First of all your query should be sanitized...
$email = mysql_real_escape_string ($_POST['email']); // escape the email
$pass = SHA1(mysql_real_escape_string ($_POST['pass'])); // escape and encrypt the pass
// now you can put it into the query safely
$query = "SELECT user_id from toddprod where email = '$email' and pass = '$pass' ";
Next you're executing the query wrong, the mysql_query function takes two arguments, the query and the database connection. You're passing the wrong arguments, you're passing the query and the result of the mysql_select_db function which is just a boolean value. So you have to $dbc not $db into that query, and even then you're passing the arguments in the wrong order. The query goes first, than the connection. So it should be...
$result = mysql_query($query, $dbc);
Next you're trying to set the return value from the mysql_query function as your cookie but that value is a resource, not the userid that you need. You have to actually read the value from the resource like this.
$row = mysql_fetch_array($result);
$userid = $row["user_id"];
setcookie('user_id', $userid);
Moving on... when you're setting the email cookie, you have the variable in single quotes, so the cookie will actually contain $e and not the actual email because single quotes store strings litterly (without parsing the variables). So you should either use double quotes, or no quotes at all. So either one of the following is fine...
setcookie('email', "$e");
setcookie('email', $e);
Last but not least, you should not have the semicolon at the end of your if-statement, and you again you need to pass the connection not the database-selection result into the mysql_close function, so it should be
mysql_close($dbc);
There, hope this gets you somewhere, try out these changes and if the problem persists i'd be happy to help you further.
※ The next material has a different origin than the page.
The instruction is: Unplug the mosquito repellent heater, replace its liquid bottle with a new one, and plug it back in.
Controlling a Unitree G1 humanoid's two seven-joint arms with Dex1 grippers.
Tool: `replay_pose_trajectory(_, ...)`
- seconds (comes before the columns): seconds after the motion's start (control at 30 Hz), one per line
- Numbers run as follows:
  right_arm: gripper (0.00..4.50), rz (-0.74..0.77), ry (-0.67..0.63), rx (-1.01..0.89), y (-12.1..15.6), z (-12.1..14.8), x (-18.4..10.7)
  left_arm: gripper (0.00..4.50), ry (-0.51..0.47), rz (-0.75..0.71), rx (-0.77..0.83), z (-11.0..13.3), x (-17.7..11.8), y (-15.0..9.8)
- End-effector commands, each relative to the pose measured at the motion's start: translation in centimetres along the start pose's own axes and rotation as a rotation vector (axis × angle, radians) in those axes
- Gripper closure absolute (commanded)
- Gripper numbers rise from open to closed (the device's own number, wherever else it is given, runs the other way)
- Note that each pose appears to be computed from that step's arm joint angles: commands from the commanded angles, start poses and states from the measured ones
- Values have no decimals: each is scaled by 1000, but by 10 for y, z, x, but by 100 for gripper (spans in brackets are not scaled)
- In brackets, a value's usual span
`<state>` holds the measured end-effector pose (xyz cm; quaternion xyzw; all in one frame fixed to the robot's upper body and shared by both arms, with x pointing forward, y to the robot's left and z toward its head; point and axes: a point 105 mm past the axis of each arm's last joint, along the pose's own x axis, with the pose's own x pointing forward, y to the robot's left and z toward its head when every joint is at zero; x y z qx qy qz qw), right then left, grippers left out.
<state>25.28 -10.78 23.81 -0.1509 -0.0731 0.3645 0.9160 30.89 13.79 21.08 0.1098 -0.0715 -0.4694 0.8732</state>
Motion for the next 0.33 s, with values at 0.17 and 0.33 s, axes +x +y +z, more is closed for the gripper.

Here are links that will help you out:
http://www.php.net/manual/en/function.mysql-query.php
http://www.php.net/manual/en/function.mysql-fetch-array.php
http://www.php.net/manual/en/function.mysql-real-escape-string.php
Edit:
Here, I have fixed the code according to the problems I found. Try it out, I could not test it so it might have some small syntax errors here and there, but it should give you something to compare with. Also for the future, I would suggest that you name your variables semantically/properly so it's easier for others to pickup and it will also keep you from getting confused like you were passing $db instead of $dbc into a few of your functions.
<?php
// keep the function names in lowercase, no reason, just looks better to me
define('DB_USER', 'usernamegoeshere');
define('DB_PASSWORD', 'passwordhere');
define('DB_HOST', 'hostnamehere');
define('DB_NAME', 'andtheotherthinghere');
// connect to the mysql server
$conn = mysql_connect(DB_HOST, DB_USER, DB_PASSWORD) or die ('Could not connect to MySQL');
// select the database, you don't need to store the result, it just returns true or false
mysql_select_db(DB_NAME, $conn) or die('Could not select database.' .mysql_error());
// escape the input
$email = mysql_real_escape_string($_POST['email']);
$pass = sha1(mysql_real_escape_string($_POST['pass']));
// create the query
$query = "SELECT user_id FROM toddprod WHERE email = '$email' AND pass = '$pass'";
// execute the query
$result = mysql_query($query, $conn);
$usercount = mysql_num_rows($result);
if($usercount == 1){
// read the results and get the user_id
$row = mysql_fetch_array($result);
$userid = $row['user_id'];
// set the cookies
setcookie('user_id', $userid);
setcookie('email', $email);
setcookie('logged-in', 'true');
// echo success message
echo 'good';
}elseif($usercount == 0) {
echo "You're $email with password $pass";
}
mysql_close($conn);
?>

First things first, you MUST sanitise user input with mysql_real_escape_string():
$e = mysql_real_escape_string ($_POST['email']);
$pass = mysql_real_escape_string ($_POST['pass']);
Read up a bit on SQL injection, you'll be very glad you did.
As for the main problem, could you provide a bit more context? How are you checking to see if the user is logged in?